Four fucking hours have passed.

Four fucking hours have passed since Sayori called me.

Four fucking hours have passed since Sayori called me and I didn't answer, acknowledge, or even notice her because I was so busy being upset.

It's another twenty minutes before I can look at the phone again, and I almost expect to see another call from her, like a taunting ghost. But the only notification on the screen now is from Yuri. Weary and bleary-eyed -must have started crying and not realized it- I unlock the phone and pull up her text. "MC." No honorific. This is serious. "Are you okay? Monika's worried about you. Natsuki said you only sent one word back to her. I'm worried too." Surprisingly loose for Yuri. That she -and Natsuki, and Monika- are this worried about me, and not Sayori…

I type "no," and for a number of minutes I lose count of, it's like I don't know how to write. The screen shuts off, but I turn it back on before the lock kicks in. "no. don't know how to put it to words. no. not at all." Send, immediately followed by, "thank you. all of you. just not in a good place to talk right now."

Thirty seconds pass. "Are you sure? I'm still awake…"

"no," again. Send. I'm not even sure what that means.

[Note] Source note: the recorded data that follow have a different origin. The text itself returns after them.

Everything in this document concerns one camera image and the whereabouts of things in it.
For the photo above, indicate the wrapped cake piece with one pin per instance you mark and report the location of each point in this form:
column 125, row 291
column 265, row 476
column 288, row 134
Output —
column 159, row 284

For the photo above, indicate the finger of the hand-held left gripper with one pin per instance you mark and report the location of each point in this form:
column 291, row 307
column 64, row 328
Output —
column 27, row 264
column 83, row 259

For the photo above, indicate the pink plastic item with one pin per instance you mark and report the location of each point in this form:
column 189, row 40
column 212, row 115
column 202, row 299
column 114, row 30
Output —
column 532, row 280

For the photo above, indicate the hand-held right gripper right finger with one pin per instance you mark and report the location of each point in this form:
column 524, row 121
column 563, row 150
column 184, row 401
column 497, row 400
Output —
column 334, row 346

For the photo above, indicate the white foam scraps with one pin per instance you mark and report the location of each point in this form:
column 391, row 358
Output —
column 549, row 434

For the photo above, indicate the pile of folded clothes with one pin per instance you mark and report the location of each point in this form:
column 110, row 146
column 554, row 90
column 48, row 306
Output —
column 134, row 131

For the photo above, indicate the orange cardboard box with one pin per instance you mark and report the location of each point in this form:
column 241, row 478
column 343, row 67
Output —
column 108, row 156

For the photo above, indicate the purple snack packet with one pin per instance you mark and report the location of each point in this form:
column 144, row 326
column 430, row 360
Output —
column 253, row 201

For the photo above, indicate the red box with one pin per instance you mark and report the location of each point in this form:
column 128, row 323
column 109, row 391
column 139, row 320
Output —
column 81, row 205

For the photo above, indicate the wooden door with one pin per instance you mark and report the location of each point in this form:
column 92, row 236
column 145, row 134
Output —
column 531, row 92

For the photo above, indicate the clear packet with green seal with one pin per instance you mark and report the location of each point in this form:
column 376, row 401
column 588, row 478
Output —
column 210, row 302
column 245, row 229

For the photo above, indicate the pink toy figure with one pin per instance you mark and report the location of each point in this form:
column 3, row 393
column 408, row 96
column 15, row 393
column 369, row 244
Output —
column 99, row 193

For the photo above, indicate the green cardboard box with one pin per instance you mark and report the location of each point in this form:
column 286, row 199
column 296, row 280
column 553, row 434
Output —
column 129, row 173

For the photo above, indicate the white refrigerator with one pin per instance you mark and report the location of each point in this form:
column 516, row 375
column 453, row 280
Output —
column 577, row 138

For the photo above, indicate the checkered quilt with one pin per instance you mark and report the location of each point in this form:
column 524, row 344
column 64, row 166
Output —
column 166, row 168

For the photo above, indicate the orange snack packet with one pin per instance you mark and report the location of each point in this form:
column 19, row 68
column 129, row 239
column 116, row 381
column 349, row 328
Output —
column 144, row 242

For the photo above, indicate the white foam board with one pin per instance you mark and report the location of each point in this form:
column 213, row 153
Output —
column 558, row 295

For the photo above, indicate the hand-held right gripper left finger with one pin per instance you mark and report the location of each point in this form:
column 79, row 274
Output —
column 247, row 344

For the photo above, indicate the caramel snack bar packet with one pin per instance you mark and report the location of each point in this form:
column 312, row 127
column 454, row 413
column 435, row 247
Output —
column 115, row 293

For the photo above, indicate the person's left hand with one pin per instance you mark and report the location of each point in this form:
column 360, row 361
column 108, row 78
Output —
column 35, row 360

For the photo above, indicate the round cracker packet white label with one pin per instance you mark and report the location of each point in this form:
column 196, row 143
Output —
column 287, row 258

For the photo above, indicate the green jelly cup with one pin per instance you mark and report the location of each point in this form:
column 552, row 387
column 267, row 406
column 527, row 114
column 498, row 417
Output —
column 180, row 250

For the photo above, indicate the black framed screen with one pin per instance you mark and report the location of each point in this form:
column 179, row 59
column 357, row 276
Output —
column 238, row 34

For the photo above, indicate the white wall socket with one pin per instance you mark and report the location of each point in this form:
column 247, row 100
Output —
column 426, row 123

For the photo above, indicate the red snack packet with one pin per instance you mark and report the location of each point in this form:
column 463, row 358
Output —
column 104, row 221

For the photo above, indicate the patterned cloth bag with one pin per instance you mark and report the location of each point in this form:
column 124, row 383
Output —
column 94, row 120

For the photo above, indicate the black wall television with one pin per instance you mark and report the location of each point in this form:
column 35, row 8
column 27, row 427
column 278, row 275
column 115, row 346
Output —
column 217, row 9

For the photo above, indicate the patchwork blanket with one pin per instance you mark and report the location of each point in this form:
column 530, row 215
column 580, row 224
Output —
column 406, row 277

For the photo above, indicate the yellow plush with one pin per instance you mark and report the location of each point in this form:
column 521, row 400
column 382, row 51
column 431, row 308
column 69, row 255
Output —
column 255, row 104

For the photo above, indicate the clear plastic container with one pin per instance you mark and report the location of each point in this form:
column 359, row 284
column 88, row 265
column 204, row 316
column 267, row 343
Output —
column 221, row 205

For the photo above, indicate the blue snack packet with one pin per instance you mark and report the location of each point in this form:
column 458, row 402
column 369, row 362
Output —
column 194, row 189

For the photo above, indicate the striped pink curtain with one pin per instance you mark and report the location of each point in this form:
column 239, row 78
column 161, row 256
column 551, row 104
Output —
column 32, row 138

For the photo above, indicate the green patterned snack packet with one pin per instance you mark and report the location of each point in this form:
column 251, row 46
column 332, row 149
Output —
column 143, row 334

"What… what do you mean? No, you don't want to talk, or…?"

Reading this, I realize it's a little past midnight. "I'll be okay. Ish." I hope it might help ease her worries if I try and write properly, even if it's not much, and just like realizing how worried the three of them are about me, a new wave of sick hits me. As neurotic as Yuri is, I know writing properly will settle her down, and it feels like I'm doing something to take advantage of her, somehow. "Get some sleep, okay? I'll tell Monika I'm okay. I'm… not, but I will be, I promise."

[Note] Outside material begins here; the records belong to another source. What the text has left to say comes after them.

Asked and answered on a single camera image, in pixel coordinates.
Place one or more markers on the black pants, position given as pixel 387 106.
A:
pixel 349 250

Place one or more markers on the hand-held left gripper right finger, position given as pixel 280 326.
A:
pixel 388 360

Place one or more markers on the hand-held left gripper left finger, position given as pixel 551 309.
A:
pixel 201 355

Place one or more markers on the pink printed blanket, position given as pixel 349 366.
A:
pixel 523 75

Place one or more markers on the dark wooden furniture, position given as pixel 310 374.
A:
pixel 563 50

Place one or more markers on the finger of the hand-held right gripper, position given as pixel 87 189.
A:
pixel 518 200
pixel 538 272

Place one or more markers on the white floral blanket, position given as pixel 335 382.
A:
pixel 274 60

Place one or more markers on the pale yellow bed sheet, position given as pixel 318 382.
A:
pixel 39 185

Something about those last two words has an unexpected bite; a few seconds of reading and rereading "sent," I remember Sayori's note. It takes me ten minutes before I'm able to look at the phone again, but at least I manage to keep myself from bursting into tears again. It's a start. "M-kun… not great, but I'll be okay. Thank you for caring, but it's late. Please try and get some sleep."

Yuri is the first to reply. "Okay, MC." Still no honorific. Out of the three of them, (four, counting Sayori), Yuri is always the most guarded with her emotions, even in text. Something as simple as not using an honorific is uncomfortable for her, and smaller things have nearly brought her to a tearful, stammering mess of apologies over nothing. "If you need ANYTHING, text me. Goodnight." I don't say anything back, for fear that she might take it as a reason to stay up any later on my behalf.

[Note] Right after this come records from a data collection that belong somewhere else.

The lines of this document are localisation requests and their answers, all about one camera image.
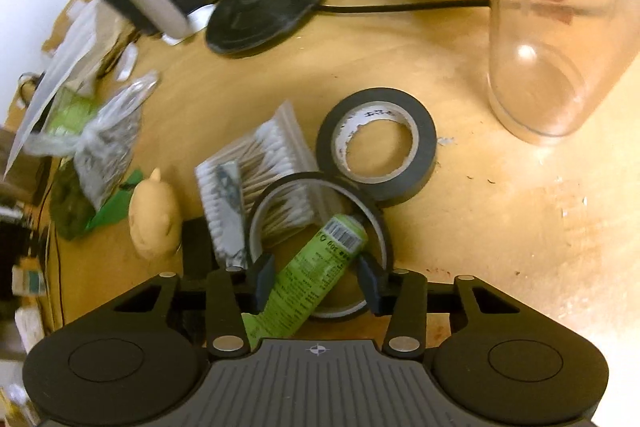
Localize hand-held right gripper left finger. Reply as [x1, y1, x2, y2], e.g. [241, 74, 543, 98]
[107, 253, 277, 360]

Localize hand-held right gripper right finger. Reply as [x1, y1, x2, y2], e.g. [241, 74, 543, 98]
[356, 252, 533, 358]

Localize green tube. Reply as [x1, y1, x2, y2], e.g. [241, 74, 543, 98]
[242, 214, 369, 340]

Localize black electrical tape roll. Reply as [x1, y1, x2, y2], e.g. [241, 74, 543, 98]
[316, 88, 437, 208]

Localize wooden desktop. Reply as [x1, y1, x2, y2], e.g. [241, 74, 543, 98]
[42, 0, 640, 358]

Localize bag of cotton swabs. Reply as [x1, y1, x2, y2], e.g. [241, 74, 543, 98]
[195, 102, 321, 269]

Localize beige toy figure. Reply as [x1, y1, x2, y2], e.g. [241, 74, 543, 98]
[129, 168, 182, 260]

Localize green plastic piece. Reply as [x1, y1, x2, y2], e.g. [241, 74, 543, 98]
[86, 172, 146, 232]

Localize clear bag of seeds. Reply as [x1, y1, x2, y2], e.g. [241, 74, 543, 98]
[25, 74, 161, 210]

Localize dark green bag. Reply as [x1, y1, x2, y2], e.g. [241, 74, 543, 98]
[50, 167, 101, 242]

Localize green container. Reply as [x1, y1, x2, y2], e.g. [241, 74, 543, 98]
[45, 92, 97, 140]

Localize black kettle base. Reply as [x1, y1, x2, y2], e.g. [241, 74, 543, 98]
[205, 0, 331, 58]

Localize white plastic stand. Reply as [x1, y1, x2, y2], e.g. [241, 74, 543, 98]
[162, 4, 216, 46]

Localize clear shaker bottle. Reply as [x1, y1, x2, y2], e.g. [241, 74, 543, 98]
[485, 0, 640, 145]

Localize clear plastic sheet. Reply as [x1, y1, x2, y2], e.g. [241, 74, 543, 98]
[5, 2, 121, 178]

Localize thin dark tape ring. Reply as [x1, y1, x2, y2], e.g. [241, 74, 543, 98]
[248, 173, 394, 320]

Monika's text comes in an hour later, and actually startles me- I must have dozed off on the floor and not realized it. Not really a surprise, considering what a shitty, exhausting day today has been. "Okay, MC-kun. I'll come by after school." No okay, no suggestion to meet somewhere. Just "I'll be there." I manage an "okay" back this time, but that's about all I have left.

The wind continues to howl like the faraway cries of some lost, damned soul lost at sea, and the rain is millions of tiny cannonballs trying to sink that drifting ship. It's not so soothing anymore… now it's upset, angry, vengeful. The sound fills my head with a number of unhappy thoughts, and the unhappy thoughts spill over into unhappy dreams, turning them into nightmares that I wake up from gasping and covered in sweat despite sleeping in my boxers on the floor.

The sun is just starting to come up when I finally fall back asleep for good, hidden behind a blanket of dark clouds. The last thing I think before drifting into the abyss is "how appropriate."